Aim of the task.
Go through the data below. Pull out every line that has the word "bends".

● ● ● ● ● ● ●

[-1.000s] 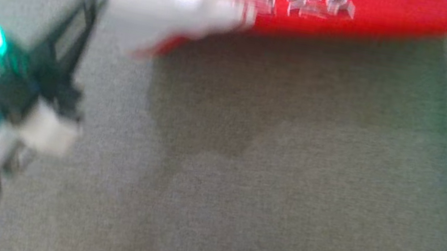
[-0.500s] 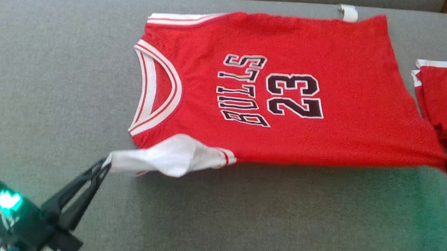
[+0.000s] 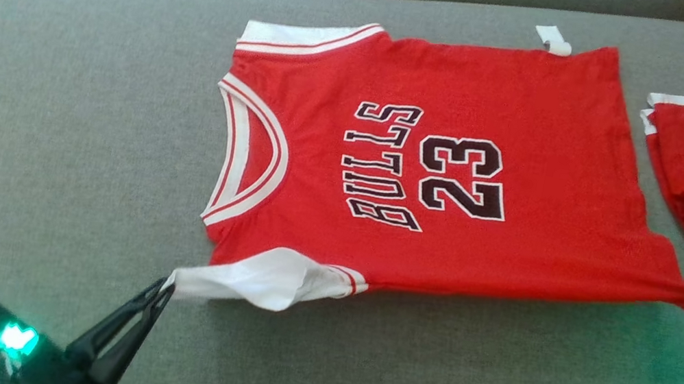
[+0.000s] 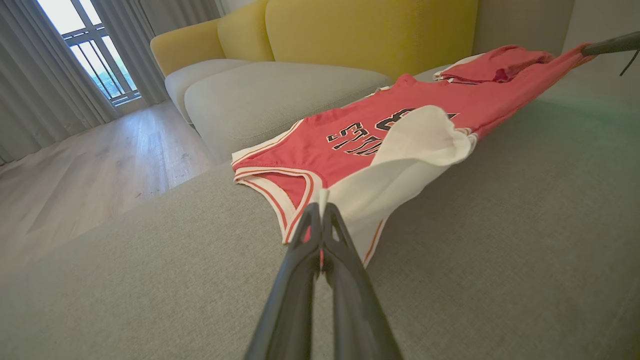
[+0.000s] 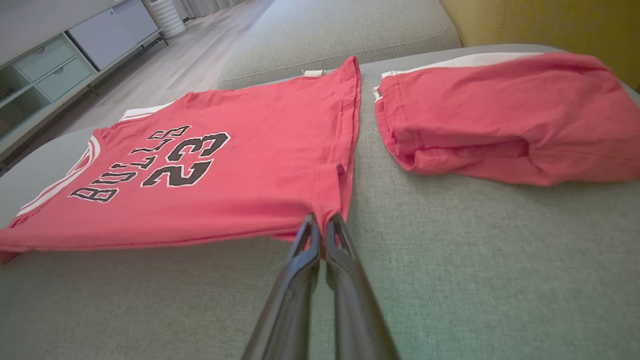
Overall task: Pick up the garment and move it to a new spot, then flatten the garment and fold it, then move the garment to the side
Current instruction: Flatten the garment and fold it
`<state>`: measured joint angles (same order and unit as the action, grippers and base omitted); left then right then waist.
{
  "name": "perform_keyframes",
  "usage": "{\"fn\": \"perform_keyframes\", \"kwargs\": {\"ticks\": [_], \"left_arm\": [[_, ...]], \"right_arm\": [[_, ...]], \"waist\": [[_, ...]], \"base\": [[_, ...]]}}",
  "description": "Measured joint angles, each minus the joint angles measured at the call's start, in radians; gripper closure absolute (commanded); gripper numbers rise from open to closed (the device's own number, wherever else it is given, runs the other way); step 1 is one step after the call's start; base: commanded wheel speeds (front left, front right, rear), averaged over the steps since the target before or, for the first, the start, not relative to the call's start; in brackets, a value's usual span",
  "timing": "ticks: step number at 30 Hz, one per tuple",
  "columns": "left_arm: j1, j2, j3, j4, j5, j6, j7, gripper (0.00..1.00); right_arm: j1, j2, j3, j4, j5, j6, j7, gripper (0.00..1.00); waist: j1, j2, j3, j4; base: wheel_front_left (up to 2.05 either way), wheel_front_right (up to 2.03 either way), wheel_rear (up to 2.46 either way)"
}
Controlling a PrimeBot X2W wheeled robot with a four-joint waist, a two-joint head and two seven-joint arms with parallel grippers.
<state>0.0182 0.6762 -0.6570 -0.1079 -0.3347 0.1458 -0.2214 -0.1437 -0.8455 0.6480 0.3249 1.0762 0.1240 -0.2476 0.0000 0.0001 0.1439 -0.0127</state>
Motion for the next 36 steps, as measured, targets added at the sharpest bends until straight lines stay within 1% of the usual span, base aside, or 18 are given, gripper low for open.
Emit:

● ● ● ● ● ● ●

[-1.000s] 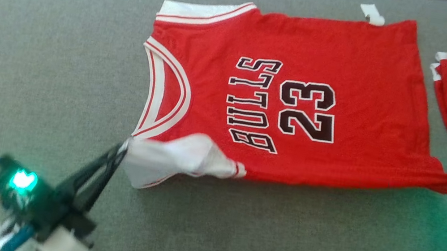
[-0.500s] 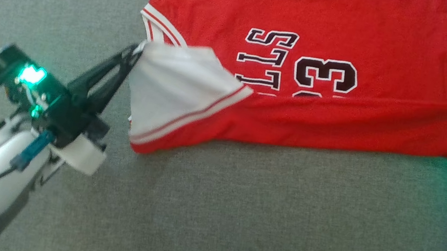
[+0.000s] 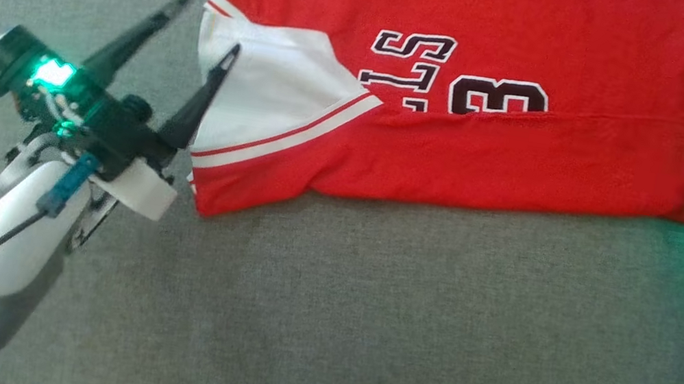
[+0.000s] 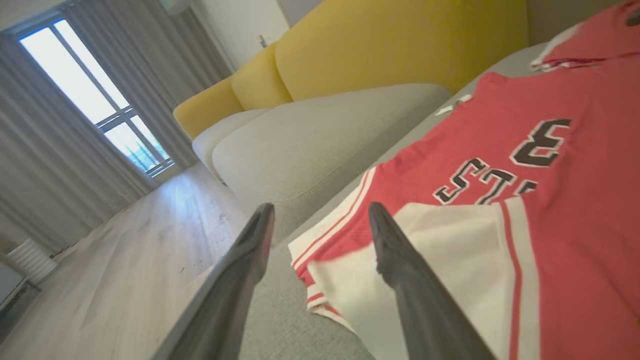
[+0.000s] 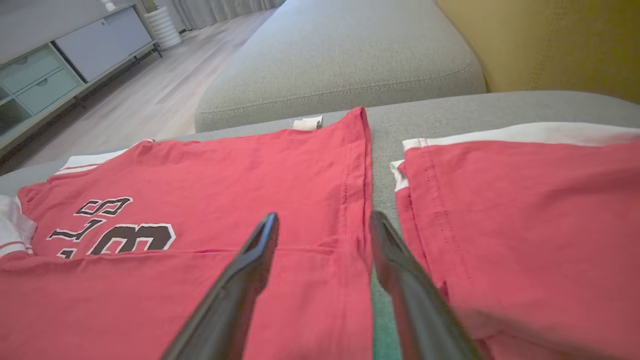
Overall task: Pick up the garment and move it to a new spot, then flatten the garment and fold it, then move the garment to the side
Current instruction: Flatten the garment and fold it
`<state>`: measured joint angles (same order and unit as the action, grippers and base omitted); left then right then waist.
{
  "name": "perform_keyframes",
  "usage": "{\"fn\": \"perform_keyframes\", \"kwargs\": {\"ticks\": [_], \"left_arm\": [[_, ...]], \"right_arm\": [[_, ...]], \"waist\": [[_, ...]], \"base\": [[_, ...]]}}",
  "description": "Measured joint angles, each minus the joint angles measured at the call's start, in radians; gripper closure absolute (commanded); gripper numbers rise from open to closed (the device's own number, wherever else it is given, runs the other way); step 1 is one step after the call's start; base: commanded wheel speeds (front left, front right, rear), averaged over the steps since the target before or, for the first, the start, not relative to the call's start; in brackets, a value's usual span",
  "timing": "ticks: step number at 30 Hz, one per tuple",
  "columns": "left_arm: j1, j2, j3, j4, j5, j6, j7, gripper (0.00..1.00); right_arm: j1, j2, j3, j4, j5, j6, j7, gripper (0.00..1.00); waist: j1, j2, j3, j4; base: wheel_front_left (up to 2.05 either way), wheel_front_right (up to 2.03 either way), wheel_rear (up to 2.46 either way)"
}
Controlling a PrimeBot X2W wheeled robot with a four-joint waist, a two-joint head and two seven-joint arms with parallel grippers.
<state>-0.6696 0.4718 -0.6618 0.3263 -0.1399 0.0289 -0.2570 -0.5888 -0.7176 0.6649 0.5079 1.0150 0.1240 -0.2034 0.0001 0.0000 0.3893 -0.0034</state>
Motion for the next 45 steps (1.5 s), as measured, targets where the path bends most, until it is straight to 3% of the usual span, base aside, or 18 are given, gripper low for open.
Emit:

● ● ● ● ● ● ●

Finished exercise.
Motion for the next 36 steps, as measured, targets added at the sharpest bends until straight lines stay within 1% of the usual span, base aside, or 18 are given, gripper low for open.
Motion for the next 45 steps (1.5 s), as measured, targets where the path bends most, until it is straight to 3% of the usual span, base aside, or 18 are given, gripper low for open.

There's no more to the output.